If a line in the following entries holds the string "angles", include it in the tally. State the total and nothing further.

Content starts

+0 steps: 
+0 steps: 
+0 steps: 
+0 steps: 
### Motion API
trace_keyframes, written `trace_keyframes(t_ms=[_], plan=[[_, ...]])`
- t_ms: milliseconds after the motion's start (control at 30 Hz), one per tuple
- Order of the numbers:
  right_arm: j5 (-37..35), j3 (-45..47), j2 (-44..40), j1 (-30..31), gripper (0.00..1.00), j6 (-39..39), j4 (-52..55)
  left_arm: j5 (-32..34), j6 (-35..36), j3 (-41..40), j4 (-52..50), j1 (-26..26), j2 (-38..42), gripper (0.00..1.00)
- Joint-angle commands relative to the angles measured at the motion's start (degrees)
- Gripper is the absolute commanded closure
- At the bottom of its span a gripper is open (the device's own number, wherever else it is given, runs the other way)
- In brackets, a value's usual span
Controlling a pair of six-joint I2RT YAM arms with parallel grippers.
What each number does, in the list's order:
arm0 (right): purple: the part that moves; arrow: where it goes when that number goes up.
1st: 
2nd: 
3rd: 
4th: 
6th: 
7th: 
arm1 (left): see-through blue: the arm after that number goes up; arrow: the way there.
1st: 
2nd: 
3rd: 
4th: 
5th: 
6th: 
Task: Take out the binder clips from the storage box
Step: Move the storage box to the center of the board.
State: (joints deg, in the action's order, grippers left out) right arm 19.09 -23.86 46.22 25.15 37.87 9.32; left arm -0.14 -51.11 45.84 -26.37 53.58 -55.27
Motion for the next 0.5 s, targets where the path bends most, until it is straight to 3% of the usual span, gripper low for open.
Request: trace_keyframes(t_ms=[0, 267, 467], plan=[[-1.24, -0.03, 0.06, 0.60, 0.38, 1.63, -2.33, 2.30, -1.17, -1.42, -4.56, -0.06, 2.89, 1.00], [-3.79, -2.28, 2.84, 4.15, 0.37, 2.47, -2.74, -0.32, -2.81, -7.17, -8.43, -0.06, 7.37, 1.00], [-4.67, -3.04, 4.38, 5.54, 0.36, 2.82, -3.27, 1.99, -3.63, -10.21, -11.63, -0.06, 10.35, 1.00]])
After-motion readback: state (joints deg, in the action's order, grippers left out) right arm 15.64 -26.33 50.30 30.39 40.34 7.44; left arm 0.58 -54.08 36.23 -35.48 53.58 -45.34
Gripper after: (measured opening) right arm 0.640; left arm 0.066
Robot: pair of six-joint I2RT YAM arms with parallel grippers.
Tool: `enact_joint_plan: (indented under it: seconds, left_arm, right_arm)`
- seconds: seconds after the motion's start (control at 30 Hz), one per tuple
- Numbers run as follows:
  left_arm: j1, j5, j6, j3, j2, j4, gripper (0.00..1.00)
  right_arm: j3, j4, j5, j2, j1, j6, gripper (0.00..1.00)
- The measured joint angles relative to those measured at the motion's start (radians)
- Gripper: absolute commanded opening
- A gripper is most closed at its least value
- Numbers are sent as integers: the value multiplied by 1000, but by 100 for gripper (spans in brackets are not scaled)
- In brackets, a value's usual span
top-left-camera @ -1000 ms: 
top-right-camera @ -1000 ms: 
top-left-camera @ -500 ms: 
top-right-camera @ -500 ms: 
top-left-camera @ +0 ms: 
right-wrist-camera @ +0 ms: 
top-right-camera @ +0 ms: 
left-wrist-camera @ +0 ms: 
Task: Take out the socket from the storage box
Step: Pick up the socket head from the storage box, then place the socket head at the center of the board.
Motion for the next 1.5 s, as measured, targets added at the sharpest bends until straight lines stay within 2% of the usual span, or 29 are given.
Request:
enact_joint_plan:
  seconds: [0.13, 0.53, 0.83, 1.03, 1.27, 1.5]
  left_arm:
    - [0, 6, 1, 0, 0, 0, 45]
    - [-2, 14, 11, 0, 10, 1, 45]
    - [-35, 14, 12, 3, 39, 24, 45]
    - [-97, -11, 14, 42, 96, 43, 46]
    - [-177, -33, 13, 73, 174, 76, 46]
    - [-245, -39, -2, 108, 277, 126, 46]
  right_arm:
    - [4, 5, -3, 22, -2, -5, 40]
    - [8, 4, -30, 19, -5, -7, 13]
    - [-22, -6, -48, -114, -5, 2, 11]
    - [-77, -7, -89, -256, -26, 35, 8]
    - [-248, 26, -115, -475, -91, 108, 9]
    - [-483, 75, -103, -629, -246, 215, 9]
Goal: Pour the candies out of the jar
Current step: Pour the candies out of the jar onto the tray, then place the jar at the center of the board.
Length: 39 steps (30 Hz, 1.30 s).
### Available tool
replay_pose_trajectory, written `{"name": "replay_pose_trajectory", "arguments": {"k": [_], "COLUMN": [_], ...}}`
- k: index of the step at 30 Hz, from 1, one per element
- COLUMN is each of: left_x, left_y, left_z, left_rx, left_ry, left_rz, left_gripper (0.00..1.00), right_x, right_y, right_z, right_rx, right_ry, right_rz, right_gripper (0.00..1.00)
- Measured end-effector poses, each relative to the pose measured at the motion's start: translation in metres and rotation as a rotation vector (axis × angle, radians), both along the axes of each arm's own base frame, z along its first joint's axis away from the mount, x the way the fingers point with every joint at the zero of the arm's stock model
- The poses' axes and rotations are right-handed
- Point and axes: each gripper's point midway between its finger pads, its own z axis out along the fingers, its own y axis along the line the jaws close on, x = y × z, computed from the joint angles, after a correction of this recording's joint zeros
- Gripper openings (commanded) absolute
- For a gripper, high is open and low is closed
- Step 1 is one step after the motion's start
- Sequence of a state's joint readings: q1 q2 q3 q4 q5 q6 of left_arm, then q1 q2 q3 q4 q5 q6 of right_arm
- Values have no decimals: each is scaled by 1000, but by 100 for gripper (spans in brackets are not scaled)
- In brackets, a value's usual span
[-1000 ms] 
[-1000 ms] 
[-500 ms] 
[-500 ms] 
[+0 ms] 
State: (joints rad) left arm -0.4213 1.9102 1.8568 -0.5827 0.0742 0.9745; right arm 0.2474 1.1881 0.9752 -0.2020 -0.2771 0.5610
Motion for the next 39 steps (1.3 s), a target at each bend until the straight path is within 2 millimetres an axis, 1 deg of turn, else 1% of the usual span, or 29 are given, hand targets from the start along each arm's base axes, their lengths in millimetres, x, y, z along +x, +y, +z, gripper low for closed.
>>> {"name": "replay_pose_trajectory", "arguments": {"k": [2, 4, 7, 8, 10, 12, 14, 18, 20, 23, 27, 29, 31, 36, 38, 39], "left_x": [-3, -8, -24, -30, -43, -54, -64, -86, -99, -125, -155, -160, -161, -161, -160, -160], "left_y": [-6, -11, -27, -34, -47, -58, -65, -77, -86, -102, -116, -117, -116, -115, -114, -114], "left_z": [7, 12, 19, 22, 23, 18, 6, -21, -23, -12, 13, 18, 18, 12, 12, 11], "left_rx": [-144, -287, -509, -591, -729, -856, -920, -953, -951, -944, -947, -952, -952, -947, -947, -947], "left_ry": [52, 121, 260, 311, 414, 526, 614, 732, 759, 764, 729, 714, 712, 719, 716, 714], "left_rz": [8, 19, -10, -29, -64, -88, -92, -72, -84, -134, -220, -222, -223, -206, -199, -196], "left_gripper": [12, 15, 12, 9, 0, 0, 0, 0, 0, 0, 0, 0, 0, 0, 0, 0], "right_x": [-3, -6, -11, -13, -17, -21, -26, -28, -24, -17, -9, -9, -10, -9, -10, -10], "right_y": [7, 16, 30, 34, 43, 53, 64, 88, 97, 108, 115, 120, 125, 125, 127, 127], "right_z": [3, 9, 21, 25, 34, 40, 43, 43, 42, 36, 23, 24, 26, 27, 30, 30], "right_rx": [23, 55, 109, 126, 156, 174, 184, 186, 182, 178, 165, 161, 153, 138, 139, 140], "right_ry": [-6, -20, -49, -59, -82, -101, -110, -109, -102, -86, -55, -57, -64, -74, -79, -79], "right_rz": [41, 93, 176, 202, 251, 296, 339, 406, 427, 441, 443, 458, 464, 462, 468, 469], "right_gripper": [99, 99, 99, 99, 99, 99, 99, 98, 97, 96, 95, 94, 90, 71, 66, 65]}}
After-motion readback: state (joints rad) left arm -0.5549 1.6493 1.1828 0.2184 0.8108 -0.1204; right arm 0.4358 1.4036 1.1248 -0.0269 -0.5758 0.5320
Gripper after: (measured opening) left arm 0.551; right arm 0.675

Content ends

* **TASK SOLUTION**: 3